• [EXERCISE DESCRIPTION]:
The answer must be every line of the records below that contains the word "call".

• [RECORDS SUPPLIED]:
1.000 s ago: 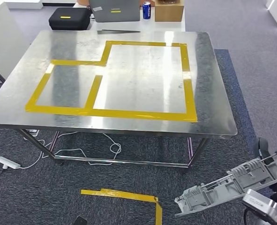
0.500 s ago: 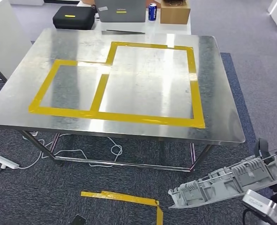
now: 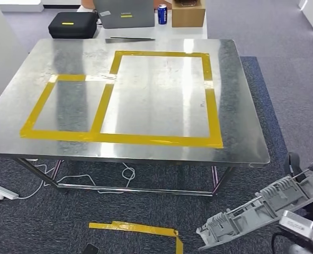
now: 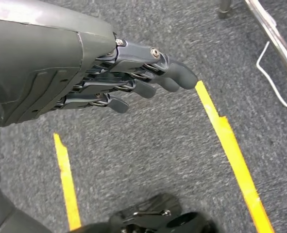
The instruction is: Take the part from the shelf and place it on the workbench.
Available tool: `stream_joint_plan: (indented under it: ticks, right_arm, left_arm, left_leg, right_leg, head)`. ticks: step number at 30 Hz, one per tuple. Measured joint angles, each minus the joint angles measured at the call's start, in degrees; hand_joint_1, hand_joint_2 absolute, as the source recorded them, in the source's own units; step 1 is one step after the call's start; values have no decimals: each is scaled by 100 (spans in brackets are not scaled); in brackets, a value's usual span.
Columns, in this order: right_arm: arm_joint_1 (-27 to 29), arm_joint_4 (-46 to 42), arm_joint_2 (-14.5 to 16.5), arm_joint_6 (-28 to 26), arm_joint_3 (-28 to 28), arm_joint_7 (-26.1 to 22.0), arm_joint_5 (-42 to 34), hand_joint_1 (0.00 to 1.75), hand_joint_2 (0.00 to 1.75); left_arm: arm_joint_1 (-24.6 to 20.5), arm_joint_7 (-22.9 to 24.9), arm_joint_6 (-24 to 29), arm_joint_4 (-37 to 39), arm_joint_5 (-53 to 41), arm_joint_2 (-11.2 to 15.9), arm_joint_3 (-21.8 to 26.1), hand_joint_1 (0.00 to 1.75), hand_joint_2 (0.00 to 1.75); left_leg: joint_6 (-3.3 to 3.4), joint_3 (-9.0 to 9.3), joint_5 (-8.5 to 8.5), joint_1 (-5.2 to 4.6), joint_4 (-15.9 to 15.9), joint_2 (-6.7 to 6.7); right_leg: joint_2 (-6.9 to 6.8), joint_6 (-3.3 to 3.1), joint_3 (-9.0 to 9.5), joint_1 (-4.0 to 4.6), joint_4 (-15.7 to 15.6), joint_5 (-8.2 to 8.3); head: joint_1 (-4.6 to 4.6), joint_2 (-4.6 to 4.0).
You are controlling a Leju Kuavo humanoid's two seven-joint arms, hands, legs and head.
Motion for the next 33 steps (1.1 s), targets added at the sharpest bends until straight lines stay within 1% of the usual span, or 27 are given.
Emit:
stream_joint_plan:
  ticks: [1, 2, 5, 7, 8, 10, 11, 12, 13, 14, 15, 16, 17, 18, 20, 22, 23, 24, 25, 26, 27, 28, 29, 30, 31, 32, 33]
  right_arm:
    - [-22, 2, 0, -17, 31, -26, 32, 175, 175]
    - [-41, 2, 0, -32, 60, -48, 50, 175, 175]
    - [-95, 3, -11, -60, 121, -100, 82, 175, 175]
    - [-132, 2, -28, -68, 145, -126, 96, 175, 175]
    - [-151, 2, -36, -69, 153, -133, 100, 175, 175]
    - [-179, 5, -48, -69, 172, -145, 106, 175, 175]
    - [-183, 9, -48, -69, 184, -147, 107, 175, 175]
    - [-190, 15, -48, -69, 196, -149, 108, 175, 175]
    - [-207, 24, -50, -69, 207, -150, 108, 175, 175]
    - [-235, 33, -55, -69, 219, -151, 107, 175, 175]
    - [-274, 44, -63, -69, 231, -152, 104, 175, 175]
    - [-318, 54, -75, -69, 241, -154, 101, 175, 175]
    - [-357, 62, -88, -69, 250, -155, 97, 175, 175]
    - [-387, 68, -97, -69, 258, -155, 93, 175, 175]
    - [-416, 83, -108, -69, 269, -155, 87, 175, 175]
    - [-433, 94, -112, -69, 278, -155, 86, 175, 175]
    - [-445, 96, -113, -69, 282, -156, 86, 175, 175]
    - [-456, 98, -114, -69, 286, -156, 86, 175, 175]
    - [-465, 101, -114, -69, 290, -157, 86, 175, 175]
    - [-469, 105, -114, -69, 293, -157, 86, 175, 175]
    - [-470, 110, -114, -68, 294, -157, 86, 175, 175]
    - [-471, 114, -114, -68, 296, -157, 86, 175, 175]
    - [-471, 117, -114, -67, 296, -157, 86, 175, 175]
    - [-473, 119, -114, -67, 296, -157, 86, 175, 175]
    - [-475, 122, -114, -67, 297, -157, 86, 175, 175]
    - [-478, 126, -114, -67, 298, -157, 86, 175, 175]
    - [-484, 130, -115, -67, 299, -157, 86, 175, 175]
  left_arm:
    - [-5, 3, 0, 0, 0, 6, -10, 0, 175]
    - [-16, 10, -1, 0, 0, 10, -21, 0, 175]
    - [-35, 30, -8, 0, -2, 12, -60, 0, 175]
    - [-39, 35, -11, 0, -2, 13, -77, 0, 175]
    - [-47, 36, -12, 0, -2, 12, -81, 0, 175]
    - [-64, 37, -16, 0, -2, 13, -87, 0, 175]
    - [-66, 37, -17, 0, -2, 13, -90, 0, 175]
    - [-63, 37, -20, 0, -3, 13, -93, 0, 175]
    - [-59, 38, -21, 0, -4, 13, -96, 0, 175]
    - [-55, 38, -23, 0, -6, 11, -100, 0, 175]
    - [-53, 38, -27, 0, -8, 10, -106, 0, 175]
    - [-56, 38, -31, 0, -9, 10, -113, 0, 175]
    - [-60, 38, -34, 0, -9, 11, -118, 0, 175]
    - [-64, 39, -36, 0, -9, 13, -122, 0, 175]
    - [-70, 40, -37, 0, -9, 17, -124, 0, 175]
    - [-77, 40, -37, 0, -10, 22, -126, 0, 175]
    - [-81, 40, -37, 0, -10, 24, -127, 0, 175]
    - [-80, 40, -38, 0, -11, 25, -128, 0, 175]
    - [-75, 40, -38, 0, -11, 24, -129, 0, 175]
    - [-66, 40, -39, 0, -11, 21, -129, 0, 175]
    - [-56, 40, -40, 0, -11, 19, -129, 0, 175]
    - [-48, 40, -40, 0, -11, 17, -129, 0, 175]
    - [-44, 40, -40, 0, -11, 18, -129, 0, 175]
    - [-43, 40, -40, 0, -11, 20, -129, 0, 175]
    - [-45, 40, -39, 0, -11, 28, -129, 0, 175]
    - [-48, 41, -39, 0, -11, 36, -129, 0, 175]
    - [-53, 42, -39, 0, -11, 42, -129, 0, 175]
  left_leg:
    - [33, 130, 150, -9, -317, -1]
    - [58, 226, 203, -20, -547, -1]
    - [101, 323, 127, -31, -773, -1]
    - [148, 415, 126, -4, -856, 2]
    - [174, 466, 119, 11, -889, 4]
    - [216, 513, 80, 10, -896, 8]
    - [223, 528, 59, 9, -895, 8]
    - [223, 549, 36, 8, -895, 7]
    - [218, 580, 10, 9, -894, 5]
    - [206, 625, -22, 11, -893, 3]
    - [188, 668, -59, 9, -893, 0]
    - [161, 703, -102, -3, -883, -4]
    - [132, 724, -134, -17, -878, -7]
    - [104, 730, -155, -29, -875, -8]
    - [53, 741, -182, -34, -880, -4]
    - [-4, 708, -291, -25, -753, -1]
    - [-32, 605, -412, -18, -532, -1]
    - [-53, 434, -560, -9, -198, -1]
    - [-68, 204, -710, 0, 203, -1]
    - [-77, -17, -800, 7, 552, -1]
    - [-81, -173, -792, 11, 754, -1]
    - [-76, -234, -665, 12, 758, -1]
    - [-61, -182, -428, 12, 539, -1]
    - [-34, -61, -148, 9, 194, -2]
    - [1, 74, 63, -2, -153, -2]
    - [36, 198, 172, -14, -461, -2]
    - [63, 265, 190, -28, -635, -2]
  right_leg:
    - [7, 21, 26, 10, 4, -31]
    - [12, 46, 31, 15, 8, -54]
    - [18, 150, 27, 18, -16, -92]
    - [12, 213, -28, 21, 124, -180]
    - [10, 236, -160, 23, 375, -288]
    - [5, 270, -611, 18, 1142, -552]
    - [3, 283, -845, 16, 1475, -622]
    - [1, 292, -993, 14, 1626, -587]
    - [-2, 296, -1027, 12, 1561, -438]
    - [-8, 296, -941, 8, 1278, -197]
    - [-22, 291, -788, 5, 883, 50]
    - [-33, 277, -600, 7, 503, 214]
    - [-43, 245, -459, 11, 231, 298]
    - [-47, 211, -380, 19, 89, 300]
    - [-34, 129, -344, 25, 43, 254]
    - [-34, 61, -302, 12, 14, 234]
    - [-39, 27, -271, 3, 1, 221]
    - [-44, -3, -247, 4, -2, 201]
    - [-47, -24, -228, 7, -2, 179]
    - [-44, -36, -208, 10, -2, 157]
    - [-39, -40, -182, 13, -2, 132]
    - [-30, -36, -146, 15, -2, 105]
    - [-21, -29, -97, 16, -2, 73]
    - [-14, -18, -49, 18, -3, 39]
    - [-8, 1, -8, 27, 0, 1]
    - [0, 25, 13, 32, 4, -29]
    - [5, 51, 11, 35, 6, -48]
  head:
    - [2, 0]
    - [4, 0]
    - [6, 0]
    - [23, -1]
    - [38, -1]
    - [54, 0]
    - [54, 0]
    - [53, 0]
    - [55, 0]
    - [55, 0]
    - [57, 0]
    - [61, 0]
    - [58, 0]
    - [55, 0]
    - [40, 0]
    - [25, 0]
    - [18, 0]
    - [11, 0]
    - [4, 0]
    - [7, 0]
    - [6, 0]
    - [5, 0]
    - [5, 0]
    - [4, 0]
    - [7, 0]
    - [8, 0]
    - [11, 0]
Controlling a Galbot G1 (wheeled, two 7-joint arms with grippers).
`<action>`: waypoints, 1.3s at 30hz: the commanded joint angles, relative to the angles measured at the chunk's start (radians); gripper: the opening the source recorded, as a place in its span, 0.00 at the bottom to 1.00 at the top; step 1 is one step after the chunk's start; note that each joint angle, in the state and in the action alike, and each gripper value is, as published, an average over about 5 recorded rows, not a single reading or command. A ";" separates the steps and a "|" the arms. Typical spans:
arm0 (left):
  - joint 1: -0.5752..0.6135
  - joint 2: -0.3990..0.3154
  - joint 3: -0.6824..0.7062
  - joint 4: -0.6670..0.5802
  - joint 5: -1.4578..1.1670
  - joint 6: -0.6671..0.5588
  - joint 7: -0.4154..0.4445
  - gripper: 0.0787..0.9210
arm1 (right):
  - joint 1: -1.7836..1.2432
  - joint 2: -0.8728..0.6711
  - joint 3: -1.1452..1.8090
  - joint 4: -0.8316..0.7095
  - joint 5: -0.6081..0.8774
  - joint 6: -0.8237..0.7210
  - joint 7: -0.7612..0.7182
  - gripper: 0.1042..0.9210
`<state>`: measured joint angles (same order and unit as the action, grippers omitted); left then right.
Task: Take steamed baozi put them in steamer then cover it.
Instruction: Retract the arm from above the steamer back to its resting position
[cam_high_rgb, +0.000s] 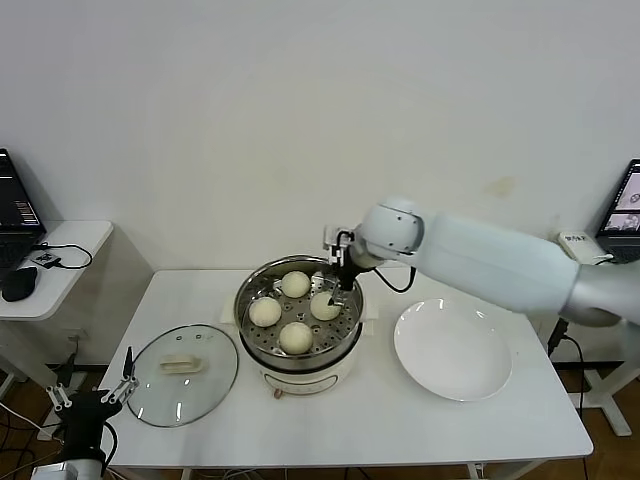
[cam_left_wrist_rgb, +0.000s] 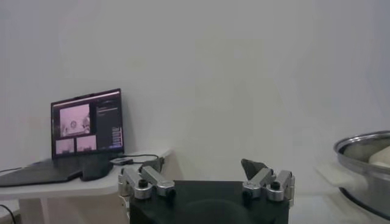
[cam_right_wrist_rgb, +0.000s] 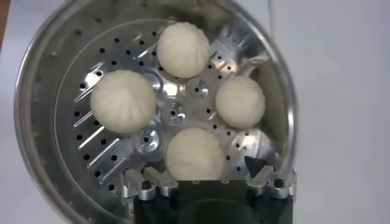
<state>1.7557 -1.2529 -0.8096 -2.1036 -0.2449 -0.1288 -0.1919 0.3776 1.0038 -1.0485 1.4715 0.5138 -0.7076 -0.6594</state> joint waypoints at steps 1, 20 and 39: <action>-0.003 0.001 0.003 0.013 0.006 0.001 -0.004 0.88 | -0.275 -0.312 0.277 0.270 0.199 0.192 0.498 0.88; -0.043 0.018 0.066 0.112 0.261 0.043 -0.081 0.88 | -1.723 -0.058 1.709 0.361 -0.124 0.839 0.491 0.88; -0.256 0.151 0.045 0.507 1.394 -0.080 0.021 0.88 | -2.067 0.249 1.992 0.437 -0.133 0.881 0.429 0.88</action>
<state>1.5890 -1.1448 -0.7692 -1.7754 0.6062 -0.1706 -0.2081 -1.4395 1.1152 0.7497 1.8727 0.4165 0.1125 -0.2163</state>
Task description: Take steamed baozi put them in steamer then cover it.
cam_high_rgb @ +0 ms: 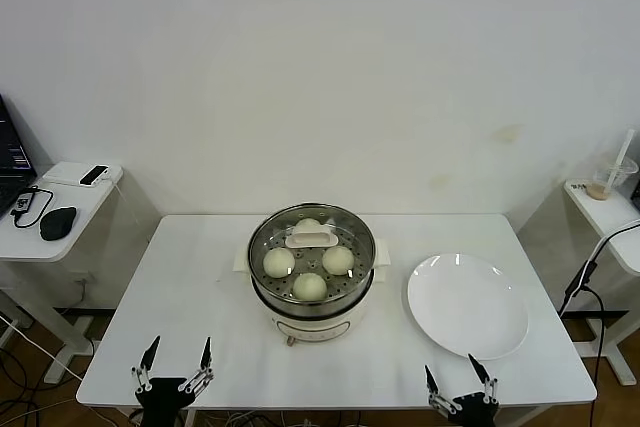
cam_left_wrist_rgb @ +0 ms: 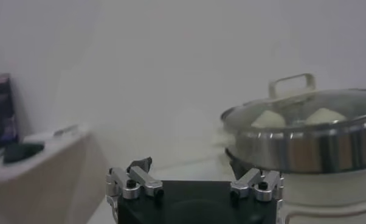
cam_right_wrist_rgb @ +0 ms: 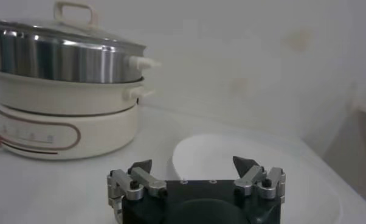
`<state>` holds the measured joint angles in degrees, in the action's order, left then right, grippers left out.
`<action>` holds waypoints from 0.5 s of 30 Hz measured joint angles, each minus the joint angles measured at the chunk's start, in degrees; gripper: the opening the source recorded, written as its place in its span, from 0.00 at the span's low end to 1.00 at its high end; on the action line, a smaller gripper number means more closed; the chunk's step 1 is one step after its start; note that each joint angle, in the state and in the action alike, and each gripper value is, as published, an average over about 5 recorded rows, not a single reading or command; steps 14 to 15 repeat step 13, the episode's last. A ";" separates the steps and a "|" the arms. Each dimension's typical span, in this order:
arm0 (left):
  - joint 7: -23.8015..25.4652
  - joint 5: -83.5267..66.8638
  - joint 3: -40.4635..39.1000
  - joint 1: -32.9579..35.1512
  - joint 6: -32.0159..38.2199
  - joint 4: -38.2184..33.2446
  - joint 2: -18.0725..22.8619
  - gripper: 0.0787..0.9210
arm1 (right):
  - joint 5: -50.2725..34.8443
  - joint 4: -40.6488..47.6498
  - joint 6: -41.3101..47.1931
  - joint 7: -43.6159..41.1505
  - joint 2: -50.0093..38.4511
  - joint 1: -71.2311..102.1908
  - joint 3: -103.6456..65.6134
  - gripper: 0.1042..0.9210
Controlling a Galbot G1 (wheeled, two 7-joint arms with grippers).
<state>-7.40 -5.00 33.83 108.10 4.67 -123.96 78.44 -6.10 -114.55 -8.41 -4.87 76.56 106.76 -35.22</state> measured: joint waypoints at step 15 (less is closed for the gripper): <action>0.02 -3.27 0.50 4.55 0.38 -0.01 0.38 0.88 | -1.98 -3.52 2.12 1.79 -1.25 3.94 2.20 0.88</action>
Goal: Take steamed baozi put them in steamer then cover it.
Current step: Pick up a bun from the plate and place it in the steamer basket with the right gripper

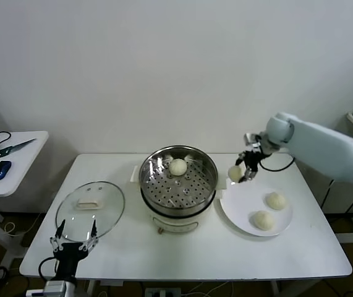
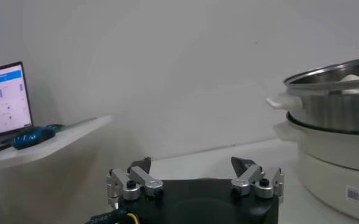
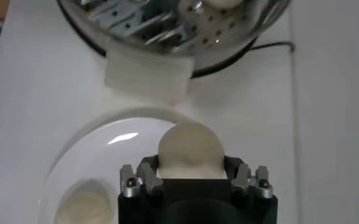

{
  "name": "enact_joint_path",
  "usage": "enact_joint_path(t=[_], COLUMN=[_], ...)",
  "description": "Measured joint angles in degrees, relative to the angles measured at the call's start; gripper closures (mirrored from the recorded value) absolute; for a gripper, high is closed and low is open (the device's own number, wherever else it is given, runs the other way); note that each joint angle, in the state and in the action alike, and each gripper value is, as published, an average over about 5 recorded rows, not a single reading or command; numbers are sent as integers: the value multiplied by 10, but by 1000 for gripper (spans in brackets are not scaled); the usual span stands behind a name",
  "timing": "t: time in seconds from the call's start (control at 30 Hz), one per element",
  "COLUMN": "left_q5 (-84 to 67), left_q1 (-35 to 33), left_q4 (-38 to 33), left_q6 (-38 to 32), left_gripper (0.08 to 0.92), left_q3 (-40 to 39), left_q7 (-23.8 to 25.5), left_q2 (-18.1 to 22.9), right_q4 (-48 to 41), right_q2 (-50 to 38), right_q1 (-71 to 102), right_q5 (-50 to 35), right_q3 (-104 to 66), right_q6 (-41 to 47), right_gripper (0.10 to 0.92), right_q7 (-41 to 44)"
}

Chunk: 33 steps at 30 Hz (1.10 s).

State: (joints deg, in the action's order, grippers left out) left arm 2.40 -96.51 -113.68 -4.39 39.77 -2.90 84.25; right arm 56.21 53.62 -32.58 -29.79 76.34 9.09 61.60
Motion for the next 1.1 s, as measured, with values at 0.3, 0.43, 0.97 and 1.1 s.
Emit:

• [RESULT]:
Available tool: `stream_joint_plan: (indented under it: ticks, right_arm, left_arm, left_leg, right_leg, head)`. ticks: step number at 30 Hz, one per tuple. Measured joint angles, each minus the joint angles measured at the call's start, in degrees; hand_joint_1, hand_joint_2 absolute, as the source recorded them, in the source's own units; step 1 is one step after the call's start; values have no decimals: each is scaled by 100 (spans in brackets are not scaled); in brackets, a value's usual span.
  "description": "Measured joint angles in degrees, relative to the angles measured at the call's start; gripper closures (mirrored from the recorded value) absolute; for a gripper, high is closed and low is open (the device's own number, wherever else it is given, runs the other way); note that each joint angle, in the state and in the action alike, and each gripper value is, as published, an average over about 5 recorded rows, not a single reading or command; numbers are sent as integers: the value multiplied by 10, but by 1000 for gripper (spans in brackets are not scaled); the usual span stands behind a name",
  "timing": "t: time in seconds from the call's start (control at 30 Hz), one per element",

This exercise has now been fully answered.